■ **GOAL OF THE EXERCISE**: Would you print the material exactly, starting at its first line and ending at the line holding "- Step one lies"?

===== THE DATA

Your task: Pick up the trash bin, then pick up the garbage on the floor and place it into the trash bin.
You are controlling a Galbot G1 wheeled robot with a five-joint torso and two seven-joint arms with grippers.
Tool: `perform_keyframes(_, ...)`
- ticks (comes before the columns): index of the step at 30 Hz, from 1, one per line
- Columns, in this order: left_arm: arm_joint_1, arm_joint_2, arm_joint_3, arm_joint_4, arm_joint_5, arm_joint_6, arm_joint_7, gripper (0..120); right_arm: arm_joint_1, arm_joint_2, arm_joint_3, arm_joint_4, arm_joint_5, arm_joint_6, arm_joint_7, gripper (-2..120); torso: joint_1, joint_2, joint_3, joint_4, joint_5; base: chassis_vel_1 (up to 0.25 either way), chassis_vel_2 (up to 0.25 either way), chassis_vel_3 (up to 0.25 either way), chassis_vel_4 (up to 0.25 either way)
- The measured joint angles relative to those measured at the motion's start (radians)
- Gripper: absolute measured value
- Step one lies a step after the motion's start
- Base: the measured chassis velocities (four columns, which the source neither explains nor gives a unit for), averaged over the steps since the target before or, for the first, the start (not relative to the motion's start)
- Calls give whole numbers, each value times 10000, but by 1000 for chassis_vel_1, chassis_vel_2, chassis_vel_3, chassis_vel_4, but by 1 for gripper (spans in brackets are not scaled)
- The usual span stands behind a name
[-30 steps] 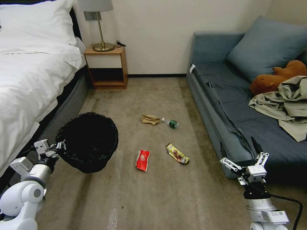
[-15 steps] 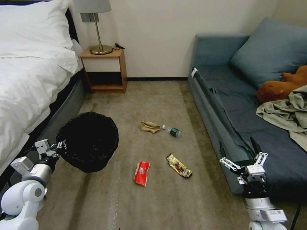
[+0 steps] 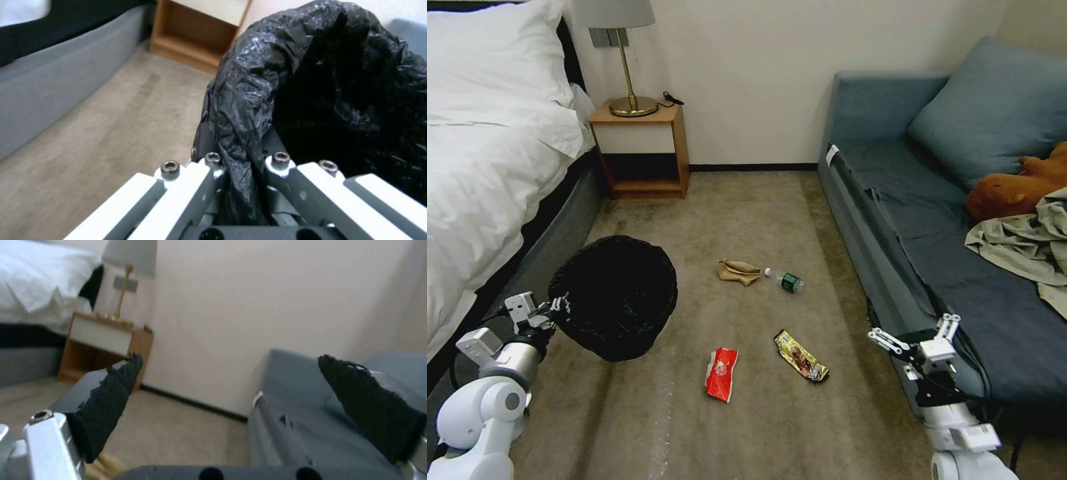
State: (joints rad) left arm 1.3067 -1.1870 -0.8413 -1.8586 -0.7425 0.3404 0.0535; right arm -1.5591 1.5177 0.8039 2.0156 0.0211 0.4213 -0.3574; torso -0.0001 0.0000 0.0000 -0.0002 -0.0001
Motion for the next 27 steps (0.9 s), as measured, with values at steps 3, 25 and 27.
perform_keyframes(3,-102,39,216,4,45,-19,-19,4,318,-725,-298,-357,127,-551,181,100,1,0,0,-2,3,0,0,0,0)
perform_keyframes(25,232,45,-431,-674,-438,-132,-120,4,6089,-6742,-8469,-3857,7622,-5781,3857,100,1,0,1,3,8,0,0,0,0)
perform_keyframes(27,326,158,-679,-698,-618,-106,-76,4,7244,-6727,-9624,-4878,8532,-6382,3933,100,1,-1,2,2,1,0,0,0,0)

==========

■ **SOLUTION TO THE PROBLEM**:
Your task: Pick up the trash bin, then pick up the garbage on the floor and place it into the trash bin.
You are controlling a Galbot G1 wheeled robot with a five-joint torso and two seven-joint arms with grippers.
Tool: `perform_keyframes(_, ...)`
- ticks (comes before the columns): index of the step at 30 Hz, from 1, one per line
- Columns, in this order: left_arm: arm_joint_1, arm_joint_2, arm_joint_3, arm_joint_4, arm_joint_5, arm_joint_6, arm_joint_7, gripper (0..120); right_arm: arm_joint_1, arm_joint_2, arm_joint_3, arm_joint_4, arm_joint_5, arm_joint_6, arm_joint_7, gripper (-2..120); torso: joint_1, joint_2, joint_3, joint_4, joint_5; base: chassis_vel_1 (up to 0.25 either way), chassis_vel_2 (up to 0.25 either way), chassis_vel_3 (up to 0.25 either way), chassis_vel_4 (up to 0.25 either way)
- The measured joint angles relative to those measured at the motion's start (radians)
- Gripper: absolute measured value
- Step one lies a step after the motion's start

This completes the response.